Members of the first panel at Stanford GSB's Future of Innovation event. Pictured from left to right are John Roberts, Daryn Dodson, George Foster, and Steve Ciesinski. Photo by Nathan Allen

Members of the first panel at Stanford GSB’s Future of Innovation event. Pictured from left to right are John Roberts, Daryn Dodson, George Foster, and Steve Ciesinski. Photo by Nathan Allen

HUMAN CAPITAL RESTRAINTS KEEP SILICON VALLEY UNIQUE AND IMPORTANT

MBAs — particularly at the GSB — have certainly been infatuated with Silicon Valley and all it represents and offers in recent years. At Stanford, 28% of the MBA class of 2015 went into technology — more than any other industry besides finance (31%). Some 68% of the class stayed on the West Coast; of the 16% to found their own companies, 60% stayed on the West Coast to do so. In 2015, more international students founded companies within the U.S. than U.S. students. Nearly every year, Google pops up as a most desirable employer for MBAs. In 2015, five elite B-schools pumped more than 30% of their classes into tech companies. From early-stage financial tech ventures to long-standing tech goliaths, there seems to be a growing infatuation reciprocated between MBAs and “the Valley.”

And for good reason. As the panelists pointed out, no other place in the world has more venture capital and human capital floating around than Silicon Valley. “I think what Silicon Valley does better than anybody else is scaling companies,” George Foster, Stanford GSB’s Konosuke Matsushita professor of management, said during the first panel. “It’s not so much starting companies. It’s scaling companies.”

Which is one of many reasons MBAs want a piece of the Silicon Valley pie, and why Foster believes the Valley will continue to play a major role in the global economy — at least for the next five years.

“One of the biggest constraints is human capital,” Foster continued during the day’s first panel. “When you talk to entrepreneurs in different parts of the world, the biggest constraint they see going on is if they have employees to get from 50 to 200 to 500, they just don’t have it.”

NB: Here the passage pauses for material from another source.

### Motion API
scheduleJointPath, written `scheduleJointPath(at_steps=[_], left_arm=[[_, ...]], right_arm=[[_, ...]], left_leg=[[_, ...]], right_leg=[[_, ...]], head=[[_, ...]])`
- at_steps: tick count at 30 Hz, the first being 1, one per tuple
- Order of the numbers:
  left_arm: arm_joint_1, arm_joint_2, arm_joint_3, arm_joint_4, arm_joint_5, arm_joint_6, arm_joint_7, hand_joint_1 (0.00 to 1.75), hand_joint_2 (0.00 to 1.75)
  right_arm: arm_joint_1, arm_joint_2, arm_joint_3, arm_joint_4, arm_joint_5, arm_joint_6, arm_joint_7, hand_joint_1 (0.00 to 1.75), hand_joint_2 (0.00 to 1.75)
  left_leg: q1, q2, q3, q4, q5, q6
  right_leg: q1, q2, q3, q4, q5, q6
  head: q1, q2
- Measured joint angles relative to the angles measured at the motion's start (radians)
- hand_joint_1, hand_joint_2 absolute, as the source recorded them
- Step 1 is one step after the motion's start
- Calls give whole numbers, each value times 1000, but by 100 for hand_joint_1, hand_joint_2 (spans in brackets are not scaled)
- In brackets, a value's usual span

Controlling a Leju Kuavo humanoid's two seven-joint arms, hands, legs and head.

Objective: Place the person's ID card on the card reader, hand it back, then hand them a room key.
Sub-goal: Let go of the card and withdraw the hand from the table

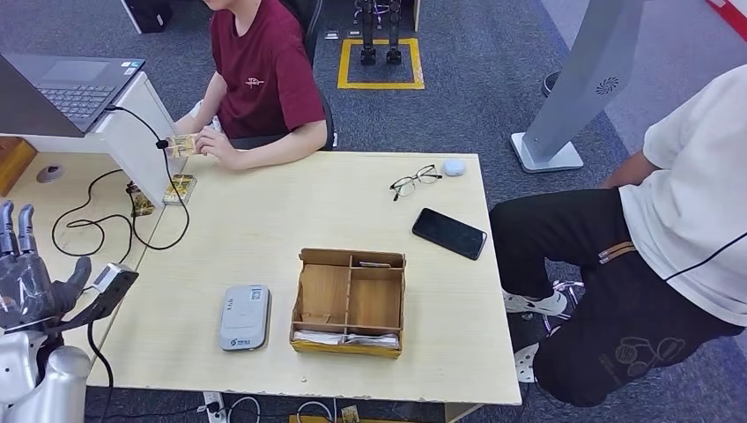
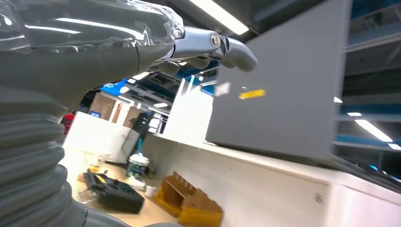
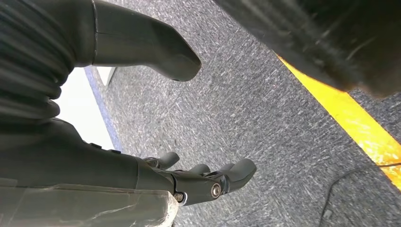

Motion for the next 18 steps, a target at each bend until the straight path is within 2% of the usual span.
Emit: scheduleJointPath(at_steps=[5,9,13,18], left_arm=[[85,-11,119,-65,97,0,-96,0,175],[157,-19,277,-72,136,0,-165,0,175],[179,-17,440,-22,101,0,-209,0,175],[172,-16,669,107,28,0,-254,0,175]], right_arm=[[5,0,-15,2,-20,-3,-2,0,175],[15,1,-25,8,-34,-5,-3,0,175],[18,1,-30,12,-36,-5,-4,0,175],[19,2,-33,15,-47,-5,-4,0,175]], left_leg=[[0,1,-1,0,-1,0],[0,2,0,-1,-1,-1],[0,1,-1,-1,-1,-1],[0,1,-1,-1,-1,-1]], right_leg=[[0,1,0,0,0,0],[0,1,-1,0,-1,0],[0,0,-1,0,-1,0],[0,0,-1,0,-1,0]], head=[[0,0],[0,0],[0,0],[0,0]])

SILICON VALLEY OUTPOSTS IN ASIAN NATIONS CATCHING UP

Still, that doesn’t mean other countries aren’t catching up — most notably the Asian nations, the panelists said. “I’m quite open to the fact that there will be some paths where the latest models in terms of products and services will be coming out of a variety of countries rather than just Silicon Valley or the U.S.,” Foster said later. Steve Ciesinski, Stanford GSB lecturer in management and president of SRI International, said countries like Singapore, Taiwan, Hong Kong, China, and India will all share leadership with the U.S. for influence in the global economy. A consensus of the group was the expectation that there will be an influx in Silicon Valley-like outposts popping up around the globe — especially in Asia.

“I think the trajectory is there for them to be co-leaders at some point in time,” Ciesinski said of the countries he listed. “I think that it’s definitely surpassing the mixup that has become Europe these days. And there are no other regions — at least on this globe — that make sense.”

Much of that growth potential comes from the talent and “grit” coming from those countries, said Daryn Dodson, the lone panelist who was not a Stanford GSB faculty member. Through his role as a venture consultant at the Calvert Funds, Dodson has supervised the New Orleans Entrepreneur Week, a week-long program that invites startups founded by MBAs from around the world. “One of the things I noticed in comparing the different groups of MBA students from different countries is  that grit, in terms of creativity and application of grit, more innovative ideas are coming from other parts of the world,” said Dodson, who holds an MBA from the GSB. He also is seeing many open middle-management positions in developing parts of the world snatch would-be entrepreneurial MBA talent.